The nomads have a different way of looking at things. Instead of asking how much we need, nomads—or anyone, really—might more helpfully ask how much we really want. A lot of people want as much as they can get, or more. But nomads embrace a different way of life. The austerity—or, rather, simplicity—of their lives does not always, or perhaps even usually, spring from a failure to acquire more and more stuff; it often springs from their belief that acquiring more and more stuff isn’t good—it isn’t healthy, it isn’t desirable, it’s not worth wanting. Stuff weighs you down. So does the owning of it.

 

Still, it’s not always easy to square the appeal of this message with the evident fact that, in many ways, nomads really do have it hard. Even aside from the strain of living off of odd jobs, eating out of a camper, and pooping in a bucket, life on the road takes its toll in many other ways. There may be something liberating about going where you want when you want, but it also looks to be pretty lonely and isolating.

 

Which is all to say that it’s complex. As is “Nomadland.” This movie consistently holds together contrasting moods—both positive and negative affect—in such organic, authentic, simple ways.
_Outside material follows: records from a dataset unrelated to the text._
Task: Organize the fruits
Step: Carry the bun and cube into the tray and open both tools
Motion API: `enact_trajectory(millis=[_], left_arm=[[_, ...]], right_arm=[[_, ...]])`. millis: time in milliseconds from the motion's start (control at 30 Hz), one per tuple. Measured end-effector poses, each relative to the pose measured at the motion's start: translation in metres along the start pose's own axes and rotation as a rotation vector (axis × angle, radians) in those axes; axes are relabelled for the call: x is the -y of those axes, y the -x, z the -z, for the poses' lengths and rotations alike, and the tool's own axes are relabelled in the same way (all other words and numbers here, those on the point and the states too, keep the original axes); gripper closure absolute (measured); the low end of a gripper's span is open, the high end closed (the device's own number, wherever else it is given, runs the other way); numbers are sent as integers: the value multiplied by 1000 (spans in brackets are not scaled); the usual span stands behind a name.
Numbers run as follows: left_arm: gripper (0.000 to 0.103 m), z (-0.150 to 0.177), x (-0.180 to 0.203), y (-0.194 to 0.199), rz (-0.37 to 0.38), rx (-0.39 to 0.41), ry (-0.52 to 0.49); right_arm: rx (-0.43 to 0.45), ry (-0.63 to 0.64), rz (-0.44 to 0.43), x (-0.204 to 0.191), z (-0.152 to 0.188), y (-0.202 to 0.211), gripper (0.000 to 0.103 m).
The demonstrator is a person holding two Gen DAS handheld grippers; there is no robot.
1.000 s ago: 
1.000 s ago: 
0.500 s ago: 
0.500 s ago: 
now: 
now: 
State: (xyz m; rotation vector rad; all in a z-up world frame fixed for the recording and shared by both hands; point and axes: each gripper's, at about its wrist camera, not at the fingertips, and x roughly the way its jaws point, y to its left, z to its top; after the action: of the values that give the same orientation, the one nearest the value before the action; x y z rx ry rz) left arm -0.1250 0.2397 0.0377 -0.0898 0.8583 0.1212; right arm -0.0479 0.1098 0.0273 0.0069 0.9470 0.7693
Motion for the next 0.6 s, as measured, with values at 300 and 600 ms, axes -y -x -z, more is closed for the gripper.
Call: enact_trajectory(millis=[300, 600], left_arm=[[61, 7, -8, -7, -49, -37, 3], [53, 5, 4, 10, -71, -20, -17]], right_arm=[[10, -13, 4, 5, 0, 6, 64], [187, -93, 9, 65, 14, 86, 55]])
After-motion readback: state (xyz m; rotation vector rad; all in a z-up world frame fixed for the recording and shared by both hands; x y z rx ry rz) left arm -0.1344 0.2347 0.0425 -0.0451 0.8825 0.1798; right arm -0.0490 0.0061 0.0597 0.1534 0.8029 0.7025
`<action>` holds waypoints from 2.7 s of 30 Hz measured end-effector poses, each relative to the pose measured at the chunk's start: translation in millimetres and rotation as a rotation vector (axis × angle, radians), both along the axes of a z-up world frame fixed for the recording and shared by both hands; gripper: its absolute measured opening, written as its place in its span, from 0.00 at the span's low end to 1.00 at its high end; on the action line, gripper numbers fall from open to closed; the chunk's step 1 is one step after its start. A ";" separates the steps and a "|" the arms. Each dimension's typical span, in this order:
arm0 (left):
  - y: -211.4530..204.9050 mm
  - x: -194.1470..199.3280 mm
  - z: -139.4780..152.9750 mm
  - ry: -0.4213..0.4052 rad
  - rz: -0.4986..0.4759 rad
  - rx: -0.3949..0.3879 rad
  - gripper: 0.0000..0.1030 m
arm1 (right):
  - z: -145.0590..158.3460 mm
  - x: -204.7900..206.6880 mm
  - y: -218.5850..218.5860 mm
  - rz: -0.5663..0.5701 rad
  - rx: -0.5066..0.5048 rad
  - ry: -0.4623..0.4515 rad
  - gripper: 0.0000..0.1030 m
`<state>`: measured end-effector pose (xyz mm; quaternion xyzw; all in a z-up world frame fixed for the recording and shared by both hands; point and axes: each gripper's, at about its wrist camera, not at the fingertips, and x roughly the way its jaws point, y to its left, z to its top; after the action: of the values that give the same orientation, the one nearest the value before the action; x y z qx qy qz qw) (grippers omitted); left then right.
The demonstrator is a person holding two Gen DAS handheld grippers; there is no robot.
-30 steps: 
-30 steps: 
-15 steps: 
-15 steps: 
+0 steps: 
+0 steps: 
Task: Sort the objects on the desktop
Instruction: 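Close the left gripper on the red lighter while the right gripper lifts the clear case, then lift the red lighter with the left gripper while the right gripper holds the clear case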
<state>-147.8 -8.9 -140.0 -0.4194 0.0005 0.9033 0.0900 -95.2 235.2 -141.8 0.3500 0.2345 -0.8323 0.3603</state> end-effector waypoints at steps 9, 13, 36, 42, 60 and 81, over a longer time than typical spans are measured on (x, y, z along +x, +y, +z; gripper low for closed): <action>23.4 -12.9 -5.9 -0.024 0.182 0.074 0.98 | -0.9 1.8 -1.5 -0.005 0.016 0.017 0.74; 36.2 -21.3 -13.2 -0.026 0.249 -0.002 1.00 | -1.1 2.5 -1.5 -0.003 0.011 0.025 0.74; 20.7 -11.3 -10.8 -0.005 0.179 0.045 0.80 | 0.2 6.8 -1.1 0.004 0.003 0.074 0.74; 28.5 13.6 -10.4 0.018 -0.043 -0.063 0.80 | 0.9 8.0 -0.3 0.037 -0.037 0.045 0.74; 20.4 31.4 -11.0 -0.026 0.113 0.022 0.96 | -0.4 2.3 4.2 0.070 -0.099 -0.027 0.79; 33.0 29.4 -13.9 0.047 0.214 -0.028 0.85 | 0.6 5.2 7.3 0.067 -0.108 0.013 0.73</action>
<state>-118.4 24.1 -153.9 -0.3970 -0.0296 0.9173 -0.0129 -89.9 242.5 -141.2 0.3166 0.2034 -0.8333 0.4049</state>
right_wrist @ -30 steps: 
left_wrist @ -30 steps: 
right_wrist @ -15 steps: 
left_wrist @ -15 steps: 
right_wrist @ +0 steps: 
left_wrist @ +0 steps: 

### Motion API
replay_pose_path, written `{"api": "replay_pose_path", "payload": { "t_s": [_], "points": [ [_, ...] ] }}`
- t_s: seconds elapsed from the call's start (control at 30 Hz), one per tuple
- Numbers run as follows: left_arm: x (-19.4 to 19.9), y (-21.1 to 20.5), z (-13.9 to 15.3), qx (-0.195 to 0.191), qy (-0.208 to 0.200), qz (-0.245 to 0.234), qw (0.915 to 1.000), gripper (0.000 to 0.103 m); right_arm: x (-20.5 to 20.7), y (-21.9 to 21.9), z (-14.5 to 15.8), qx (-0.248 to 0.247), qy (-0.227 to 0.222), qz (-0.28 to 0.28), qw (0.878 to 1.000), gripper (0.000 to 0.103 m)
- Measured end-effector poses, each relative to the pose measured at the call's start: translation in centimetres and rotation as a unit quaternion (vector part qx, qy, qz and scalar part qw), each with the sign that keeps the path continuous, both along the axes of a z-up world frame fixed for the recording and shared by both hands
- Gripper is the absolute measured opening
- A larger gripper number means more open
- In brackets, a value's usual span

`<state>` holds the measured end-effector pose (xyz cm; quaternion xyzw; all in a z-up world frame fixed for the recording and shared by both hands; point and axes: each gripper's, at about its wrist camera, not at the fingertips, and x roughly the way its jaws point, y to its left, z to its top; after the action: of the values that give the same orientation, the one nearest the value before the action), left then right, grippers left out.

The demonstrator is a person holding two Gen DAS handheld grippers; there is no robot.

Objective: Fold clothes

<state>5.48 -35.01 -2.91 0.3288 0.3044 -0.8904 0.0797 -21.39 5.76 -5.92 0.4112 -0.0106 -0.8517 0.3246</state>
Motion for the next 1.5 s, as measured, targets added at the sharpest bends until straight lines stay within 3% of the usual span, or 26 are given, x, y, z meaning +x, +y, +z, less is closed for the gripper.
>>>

It makes you feel bad for nomads, while also, in other ways, making you jealous of their courage and independence. The nomads are close to each other, despite constantly parting ways; their bond is, by its nature, evanescent—bound up in saying, “See you down the road.”

 

“Nomadland” is sad, but also beautiful. You see it on Fern’s face. There’s no hiding the hurt, the pain, the sorrow. Unlike the rest stops and short-term work, there’s no moving on from what she lost. It’s etched into the lines on her face. It’s a tired sadness—a weariness.

 

Yet there are also clear skies and sunsets, the open road and kinship. One way of looking at the nomads is as running away from something. Some are. But maybe for some it’s more like: keep moving, stay alive, one foot in front of the other.

 

That feeling is worth sitting with. Not trying to change it, or fix it, or move on—as if that were possible—but just recognizing the feeling. A lot of people feel it—the sadness mixed in with little glimmers of … what is it? Hope? Beauty? O.K.-ness? Whatever it is, “Nomadland” offers a meaningful glimpse. It’s not cheery. But it is good.